* **Your task**:
This exercise calls for the line with "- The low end", the line with "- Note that", and all lines between them in the material below, output exactly and with no other lines.

* **Data extract**:
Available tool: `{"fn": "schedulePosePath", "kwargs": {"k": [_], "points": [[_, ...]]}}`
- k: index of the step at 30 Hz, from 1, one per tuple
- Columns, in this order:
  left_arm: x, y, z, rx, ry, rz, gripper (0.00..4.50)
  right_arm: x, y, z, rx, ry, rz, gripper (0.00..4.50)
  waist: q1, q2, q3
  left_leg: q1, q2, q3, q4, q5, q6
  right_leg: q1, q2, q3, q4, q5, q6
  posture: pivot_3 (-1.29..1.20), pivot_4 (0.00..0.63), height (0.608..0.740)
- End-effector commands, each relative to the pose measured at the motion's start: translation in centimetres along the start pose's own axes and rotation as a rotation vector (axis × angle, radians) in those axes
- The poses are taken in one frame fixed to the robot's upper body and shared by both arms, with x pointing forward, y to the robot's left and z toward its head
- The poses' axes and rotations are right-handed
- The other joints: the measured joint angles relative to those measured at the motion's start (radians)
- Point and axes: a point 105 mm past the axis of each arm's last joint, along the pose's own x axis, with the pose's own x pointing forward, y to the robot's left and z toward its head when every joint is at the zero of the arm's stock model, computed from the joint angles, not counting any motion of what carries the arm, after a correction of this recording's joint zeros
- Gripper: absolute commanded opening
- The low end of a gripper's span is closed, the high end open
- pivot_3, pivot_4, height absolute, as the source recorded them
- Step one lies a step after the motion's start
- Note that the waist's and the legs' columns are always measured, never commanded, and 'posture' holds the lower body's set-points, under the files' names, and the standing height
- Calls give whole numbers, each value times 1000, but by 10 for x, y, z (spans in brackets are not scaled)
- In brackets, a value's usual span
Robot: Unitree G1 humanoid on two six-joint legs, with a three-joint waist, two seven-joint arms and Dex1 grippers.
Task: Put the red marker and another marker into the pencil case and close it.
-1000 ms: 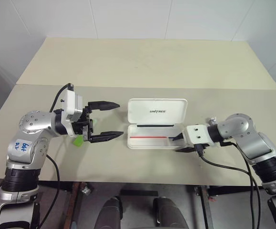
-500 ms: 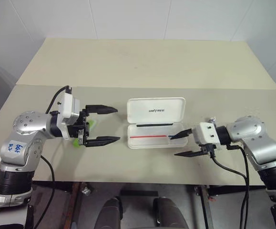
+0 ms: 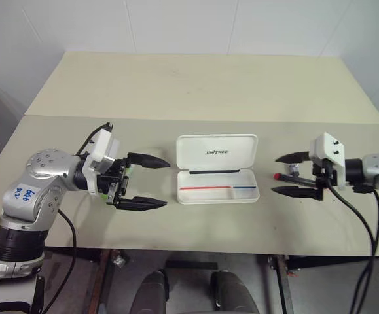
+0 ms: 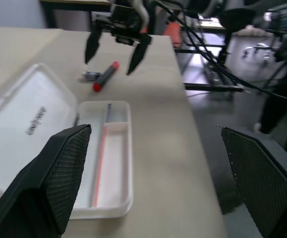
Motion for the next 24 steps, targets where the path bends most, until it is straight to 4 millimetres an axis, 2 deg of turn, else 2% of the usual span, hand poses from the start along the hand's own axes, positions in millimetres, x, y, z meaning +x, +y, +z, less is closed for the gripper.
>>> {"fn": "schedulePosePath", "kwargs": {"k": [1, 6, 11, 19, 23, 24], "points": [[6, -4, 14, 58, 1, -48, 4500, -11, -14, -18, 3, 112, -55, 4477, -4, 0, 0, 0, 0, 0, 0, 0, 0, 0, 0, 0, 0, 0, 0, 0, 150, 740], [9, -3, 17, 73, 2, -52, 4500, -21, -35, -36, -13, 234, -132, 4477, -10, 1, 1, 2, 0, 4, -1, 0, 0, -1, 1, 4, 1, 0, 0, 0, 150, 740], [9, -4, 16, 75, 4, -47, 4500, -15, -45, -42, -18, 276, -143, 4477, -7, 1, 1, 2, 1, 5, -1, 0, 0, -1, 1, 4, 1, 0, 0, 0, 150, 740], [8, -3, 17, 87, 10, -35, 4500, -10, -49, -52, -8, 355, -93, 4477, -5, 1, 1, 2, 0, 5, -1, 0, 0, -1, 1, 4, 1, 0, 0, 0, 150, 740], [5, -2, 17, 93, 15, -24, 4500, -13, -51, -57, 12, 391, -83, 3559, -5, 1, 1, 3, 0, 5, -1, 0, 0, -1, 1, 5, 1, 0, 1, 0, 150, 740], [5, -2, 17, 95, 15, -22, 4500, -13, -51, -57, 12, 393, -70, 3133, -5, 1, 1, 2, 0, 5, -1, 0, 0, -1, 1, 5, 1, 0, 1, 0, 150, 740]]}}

* **Answer to the problem**:
- The low end of a gripper's span is closed, the high end open
- pivot_3, pivot_4, height absolute, as the source recorded them
- Step one lies a step after the motion's start
- Note that the waist's and the legs' columns are always measured, never commanded, and 'posture' holds the lower body's set-points, under the files' names, and the standing height

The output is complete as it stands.